##### Data records

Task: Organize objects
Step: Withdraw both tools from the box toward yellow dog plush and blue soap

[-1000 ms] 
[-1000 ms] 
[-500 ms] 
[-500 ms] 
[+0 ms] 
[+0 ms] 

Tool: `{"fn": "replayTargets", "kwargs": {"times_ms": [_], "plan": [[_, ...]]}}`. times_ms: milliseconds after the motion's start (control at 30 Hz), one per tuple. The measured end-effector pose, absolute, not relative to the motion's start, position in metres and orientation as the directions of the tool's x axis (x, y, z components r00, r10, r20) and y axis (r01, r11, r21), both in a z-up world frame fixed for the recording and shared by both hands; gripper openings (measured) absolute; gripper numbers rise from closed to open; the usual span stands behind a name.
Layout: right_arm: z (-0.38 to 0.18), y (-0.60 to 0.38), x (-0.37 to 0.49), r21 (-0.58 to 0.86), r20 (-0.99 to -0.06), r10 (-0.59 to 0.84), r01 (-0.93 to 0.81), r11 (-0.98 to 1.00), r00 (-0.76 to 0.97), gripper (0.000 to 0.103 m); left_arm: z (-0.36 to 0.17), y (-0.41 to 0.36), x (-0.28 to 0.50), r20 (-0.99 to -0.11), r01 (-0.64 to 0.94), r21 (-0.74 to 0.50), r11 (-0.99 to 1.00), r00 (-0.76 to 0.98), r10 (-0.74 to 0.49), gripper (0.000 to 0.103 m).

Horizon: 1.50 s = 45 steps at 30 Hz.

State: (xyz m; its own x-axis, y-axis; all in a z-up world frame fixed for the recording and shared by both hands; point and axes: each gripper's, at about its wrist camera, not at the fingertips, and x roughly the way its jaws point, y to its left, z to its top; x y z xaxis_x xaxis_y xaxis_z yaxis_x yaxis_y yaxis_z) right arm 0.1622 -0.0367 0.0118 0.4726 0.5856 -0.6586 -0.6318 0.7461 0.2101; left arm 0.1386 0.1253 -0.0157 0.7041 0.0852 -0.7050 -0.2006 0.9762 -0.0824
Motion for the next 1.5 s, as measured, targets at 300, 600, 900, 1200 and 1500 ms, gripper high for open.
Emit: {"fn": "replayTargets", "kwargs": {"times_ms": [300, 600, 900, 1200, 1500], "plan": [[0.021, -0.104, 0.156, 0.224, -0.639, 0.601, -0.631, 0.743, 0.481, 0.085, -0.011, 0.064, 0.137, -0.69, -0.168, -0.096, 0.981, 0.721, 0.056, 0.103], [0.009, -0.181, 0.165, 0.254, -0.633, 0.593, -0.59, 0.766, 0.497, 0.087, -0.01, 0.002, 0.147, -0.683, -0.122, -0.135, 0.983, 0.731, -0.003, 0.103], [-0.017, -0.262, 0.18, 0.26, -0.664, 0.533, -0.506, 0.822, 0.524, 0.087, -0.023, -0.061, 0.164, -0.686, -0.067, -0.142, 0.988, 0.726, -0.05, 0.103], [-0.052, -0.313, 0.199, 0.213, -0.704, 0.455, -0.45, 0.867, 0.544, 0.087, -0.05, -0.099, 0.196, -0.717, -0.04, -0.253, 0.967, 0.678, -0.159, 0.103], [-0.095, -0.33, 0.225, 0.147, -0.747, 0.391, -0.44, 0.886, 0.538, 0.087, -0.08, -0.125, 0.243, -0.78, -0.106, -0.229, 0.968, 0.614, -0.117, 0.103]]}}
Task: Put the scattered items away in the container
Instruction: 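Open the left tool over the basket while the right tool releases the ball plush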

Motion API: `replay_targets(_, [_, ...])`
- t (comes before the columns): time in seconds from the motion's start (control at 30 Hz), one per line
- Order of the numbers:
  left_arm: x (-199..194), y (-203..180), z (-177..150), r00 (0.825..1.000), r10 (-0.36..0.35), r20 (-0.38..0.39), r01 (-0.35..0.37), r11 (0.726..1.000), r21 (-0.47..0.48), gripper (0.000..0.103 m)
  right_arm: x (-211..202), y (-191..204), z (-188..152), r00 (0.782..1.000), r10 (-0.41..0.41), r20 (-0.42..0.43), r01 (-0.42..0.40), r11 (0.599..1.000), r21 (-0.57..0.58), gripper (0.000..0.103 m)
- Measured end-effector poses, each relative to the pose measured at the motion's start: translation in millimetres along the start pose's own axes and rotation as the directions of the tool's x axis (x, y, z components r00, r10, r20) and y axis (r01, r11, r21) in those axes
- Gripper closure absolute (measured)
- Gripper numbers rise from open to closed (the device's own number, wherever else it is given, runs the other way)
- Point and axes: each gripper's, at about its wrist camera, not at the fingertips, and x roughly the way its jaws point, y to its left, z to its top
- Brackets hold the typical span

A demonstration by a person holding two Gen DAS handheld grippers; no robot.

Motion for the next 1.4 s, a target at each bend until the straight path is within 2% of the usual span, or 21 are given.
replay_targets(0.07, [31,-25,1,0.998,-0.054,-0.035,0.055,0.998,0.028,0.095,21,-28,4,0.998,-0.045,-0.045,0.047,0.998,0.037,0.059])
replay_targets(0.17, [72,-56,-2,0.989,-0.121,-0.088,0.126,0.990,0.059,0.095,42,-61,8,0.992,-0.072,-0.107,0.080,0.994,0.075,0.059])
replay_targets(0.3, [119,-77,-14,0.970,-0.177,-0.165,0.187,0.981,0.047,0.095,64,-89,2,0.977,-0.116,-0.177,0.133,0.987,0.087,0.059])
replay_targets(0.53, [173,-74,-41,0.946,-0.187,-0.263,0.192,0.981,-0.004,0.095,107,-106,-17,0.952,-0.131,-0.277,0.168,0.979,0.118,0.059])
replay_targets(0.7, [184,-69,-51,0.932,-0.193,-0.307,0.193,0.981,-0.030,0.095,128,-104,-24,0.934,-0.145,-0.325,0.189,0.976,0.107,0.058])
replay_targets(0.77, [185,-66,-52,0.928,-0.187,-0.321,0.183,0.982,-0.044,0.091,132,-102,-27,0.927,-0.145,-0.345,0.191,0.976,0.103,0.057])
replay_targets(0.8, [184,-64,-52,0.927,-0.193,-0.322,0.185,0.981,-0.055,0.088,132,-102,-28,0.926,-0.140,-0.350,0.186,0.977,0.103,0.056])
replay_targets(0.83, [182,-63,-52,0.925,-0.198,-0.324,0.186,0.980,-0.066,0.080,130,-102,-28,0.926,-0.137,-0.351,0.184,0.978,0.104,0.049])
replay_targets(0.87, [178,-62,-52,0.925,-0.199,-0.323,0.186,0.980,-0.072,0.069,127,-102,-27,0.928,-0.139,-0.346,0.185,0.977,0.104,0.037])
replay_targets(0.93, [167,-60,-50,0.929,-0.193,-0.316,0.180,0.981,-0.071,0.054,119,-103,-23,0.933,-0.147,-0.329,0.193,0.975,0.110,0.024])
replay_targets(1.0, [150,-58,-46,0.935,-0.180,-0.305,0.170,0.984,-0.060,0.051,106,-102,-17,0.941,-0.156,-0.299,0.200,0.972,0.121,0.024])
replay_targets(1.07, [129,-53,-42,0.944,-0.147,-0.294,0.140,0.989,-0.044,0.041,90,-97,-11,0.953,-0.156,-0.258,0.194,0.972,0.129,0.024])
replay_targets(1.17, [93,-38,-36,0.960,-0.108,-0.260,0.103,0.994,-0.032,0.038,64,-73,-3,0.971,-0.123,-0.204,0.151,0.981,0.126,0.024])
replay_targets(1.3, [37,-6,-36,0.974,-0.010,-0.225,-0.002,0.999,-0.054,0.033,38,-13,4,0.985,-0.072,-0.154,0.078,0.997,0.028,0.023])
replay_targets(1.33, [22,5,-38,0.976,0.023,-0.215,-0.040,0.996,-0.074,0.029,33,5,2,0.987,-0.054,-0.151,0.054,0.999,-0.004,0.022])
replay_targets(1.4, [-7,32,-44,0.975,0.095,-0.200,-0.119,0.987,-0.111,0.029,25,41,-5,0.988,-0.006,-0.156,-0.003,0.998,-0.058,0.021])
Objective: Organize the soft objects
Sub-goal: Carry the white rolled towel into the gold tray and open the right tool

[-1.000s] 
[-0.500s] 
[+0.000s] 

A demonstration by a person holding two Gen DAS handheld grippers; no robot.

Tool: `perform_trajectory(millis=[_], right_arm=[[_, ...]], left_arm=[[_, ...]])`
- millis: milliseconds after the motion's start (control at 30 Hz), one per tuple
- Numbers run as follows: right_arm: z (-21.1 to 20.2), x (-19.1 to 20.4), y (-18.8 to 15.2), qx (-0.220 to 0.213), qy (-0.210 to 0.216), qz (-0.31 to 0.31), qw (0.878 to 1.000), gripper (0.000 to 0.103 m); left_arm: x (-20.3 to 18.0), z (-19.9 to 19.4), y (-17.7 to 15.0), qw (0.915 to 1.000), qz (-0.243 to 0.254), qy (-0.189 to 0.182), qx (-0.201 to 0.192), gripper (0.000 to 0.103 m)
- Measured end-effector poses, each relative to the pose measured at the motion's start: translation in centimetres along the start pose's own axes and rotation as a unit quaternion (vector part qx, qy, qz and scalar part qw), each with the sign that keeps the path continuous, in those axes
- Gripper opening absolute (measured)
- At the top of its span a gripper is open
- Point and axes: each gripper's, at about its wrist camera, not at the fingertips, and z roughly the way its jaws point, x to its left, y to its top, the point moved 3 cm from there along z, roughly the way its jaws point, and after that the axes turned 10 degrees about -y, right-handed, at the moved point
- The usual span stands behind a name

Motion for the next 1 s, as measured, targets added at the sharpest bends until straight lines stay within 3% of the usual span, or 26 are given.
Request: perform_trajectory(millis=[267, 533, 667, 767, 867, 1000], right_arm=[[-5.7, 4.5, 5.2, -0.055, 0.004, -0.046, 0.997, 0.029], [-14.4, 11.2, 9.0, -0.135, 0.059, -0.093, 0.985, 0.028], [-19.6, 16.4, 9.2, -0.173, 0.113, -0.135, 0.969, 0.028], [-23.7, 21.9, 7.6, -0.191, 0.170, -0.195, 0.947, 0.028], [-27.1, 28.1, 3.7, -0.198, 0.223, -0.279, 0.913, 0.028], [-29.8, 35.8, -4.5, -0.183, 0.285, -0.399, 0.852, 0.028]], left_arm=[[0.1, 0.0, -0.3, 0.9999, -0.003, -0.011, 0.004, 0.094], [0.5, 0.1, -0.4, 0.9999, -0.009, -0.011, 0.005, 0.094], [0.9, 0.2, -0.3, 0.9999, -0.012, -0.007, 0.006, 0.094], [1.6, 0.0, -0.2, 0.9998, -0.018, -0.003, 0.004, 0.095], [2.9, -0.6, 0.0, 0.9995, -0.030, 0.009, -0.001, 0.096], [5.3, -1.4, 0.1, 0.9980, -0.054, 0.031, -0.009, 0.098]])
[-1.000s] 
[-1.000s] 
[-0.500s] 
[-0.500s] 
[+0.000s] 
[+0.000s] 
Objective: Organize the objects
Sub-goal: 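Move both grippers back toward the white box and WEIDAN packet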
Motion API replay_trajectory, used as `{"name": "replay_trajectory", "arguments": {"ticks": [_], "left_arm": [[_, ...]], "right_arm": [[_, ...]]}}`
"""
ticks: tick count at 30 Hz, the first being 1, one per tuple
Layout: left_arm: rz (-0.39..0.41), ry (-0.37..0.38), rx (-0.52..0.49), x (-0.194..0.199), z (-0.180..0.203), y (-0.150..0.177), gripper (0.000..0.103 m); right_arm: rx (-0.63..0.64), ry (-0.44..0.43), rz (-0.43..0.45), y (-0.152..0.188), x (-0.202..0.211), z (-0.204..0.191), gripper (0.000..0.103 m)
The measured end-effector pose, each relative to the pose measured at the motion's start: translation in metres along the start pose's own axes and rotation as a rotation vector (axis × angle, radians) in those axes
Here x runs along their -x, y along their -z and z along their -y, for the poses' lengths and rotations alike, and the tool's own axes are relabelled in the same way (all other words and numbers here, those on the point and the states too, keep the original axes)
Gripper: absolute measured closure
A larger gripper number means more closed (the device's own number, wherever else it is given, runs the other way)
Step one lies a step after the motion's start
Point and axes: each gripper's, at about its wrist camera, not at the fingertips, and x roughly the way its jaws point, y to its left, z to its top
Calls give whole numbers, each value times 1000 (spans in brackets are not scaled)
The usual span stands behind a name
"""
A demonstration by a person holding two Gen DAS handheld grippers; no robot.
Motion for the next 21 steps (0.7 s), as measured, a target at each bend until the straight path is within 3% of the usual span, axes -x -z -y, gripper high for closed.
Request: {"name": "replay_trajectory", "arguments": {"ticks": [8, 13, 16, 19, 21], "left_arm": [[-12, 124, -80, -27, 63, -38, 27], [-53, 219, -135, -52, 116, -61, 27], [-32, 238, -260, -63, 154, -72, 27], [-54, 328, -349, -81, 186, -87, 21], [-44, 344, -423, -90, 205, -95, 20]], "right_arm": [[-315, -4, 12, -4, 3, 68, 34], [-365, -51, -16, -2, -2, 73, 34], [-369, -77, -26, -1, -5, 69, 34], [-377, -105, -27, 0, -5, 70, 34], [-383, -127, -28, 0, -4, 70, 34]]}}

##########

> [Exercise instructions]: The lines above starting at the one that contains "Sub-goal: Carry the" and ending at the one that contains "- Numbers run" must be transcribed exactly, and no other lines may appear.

> [Your solution]:
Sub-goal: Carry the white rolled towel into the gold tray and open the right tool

[-1.000s] 
[-0.500s] 
[+0.000s] 

A demonstration by a person holding two Gen DAS handheld grippers; no robot.

Tool: `perform_trajectory(millis=[_], right_arm=[[_, ...]], left_arm=[[_, ...]])`
- millis: milliseconds after the motion's start (control at 30 Hz), one per tuple
- Numbers run as follows: right_arm: z (-21.1 to 20.2), x (-19.1 to 20.4), y (-18.8 to 15.2), qx (-0.220 to 0.213), qy (-0.210 to 0.216), qz (-0.31 to 0.31), qw (0.878 to 1.000), gripper (0.000 to 0.103 m); left_arm: x (-20.3 to 18.0), z (-19.9 to 19.4), y (-17.7 to 15.0), qw (0.915 to 1.000), qz (-0.243 to 0.254), qy (-0.189 to 0.182), qx (-0.201 to 0.192), gripper (0.000 to 0.103 m)

With this, the answer is finished.